In calo anche la dissocupazione (11%). Ma la posizione finanziaria netta con l’estero (oltre il 100% del Pil) e il debito privato (179% del Pil) restano dei segnali importi di squilibrio che rendono Dublino ancora potenzialmente vulnerabile. Tuttavia di questo passo e con costo del debito dell’1,6% a 10 anni l’Irlanda è senza dubbio il Paese più in slancio tra quelli che un tempo venivano definitivi in modo dispregiativo “Pigs”. Domandina: sarebbe così se non avesse una tassazione (12,5%) più favorevole di altri Paesi dell’Eurozona sugli utili aziendali?

Italia
Un accenno poi all’Italia. L’economia è in recessione da tre anni, nel 2015 dovrebbe restare - secondo l’agenzia Moody’s - ancora imballata. Nell’ultimo anno la produzione industriale ha perso un ulteriore 2,9%. Il debito/Pil, a causa del calo del Pil più che dell’aumento del debito (crescito negli ultimi otto anni in termini nominali meno di tutti i Paesi dell’Eurozona) ha superato il 130%. «La disoccupazione resta alta (12,6%, ndr) - conclude De Nardis -. E avrebbe probabilmente superato il 20% se l’Italia non avesse fatto ricorso in questi anni agli ammortizzatori sociali. Tuttavia gli squilibri esterni indicano un quadro profondamente migliore rispetto a quello spagnolo. La posizione finanziaria netta con l’estero è intorno al -30% sul Pil e il saldo delle partite correnti nel secondo trimestre del 2014 è tornato positivo (+1,5%, ndr). Anche guardando la differenza di inflazione tra Spagna e Italia emerge chiaramente che a Madrid l’aggiustamento in atto è molto più forte. Ciò non toglie che l’Italia sia comunque messa male. Il settore privato italiano è stramazzato da questo tipo di aggiustamenti, ma la domanda interna non c'è perché non ci sono gli investimenti delle imprese, manca la propensione a investire nel settore privato.
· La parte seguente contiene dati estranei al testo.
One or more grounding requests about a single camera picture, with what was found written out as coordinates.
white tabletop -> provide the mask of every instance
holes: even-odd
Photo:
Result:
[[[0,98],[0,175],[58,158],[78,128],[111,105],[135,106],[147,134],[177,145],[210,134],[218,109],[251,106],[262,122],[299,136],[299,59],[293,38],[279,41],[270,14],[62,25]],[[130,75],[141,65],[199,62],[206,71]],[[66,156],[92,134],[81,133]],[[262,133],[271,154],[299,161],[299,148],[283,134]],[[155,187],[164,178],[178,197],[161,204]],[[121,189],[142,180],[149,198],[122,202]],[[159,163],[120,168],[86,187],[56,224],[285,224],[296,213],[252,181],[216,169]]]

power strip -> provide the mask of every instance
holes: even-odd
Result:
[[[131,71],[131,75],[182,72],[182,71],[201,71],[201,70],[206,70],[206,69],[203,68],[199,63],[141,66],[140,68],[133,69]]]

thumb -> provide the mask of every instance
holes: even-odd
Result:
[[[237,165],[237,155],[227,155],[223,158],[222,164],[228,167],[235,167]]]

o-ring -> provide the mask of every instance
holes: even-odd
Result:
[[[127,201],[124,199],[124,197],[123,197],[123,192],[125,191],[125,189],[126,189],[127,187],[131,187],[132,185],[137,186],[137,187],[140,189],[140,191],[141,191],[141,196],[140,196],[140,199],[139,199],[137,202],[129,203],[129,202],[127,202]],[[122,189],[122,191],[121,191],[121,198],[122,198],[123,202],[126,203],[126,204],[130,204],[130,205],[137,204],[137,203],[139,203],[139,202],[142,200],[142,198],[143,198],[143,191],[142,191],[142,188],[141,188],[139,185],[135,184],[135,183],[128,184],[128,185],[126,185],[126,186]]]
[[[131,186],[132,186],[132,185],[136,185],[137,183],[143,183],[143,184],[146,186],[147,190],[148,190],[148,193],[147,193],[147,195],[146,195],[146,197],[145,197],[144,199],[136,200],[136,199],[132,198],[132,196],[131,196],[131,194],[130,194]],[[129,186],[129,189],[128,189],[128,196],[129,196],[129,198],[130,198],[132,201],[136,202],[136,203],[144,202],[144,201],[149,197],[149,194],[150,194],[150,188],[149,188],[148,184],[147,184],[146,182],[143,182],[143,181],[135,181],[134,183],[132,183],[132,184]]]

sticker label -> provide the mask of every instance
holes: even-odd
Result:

Ma perché l’Italia riparta è indispensabile che la Germania faccia la sua parte».

Il fattore Germania
«E questo soprattutto perché la Germania continua a non voler alzare l’asticella della sua inflazione (ferma allo 0,8%, ndr) costringendo l’Italia, ma soprattutto Spagna e Grecia, a degli aggiustamenti talmente forti che rischiano - come evidenziano gli ultimi rigonfiamenti degli squilibri esterni in Spagna - di vanificare i sacrifici fatti negli ultimi anni e di ritoccare le stesse soglie di insostenibilità dei conti esteri che hanno causato lo scoppio della crisi qualche anni fa».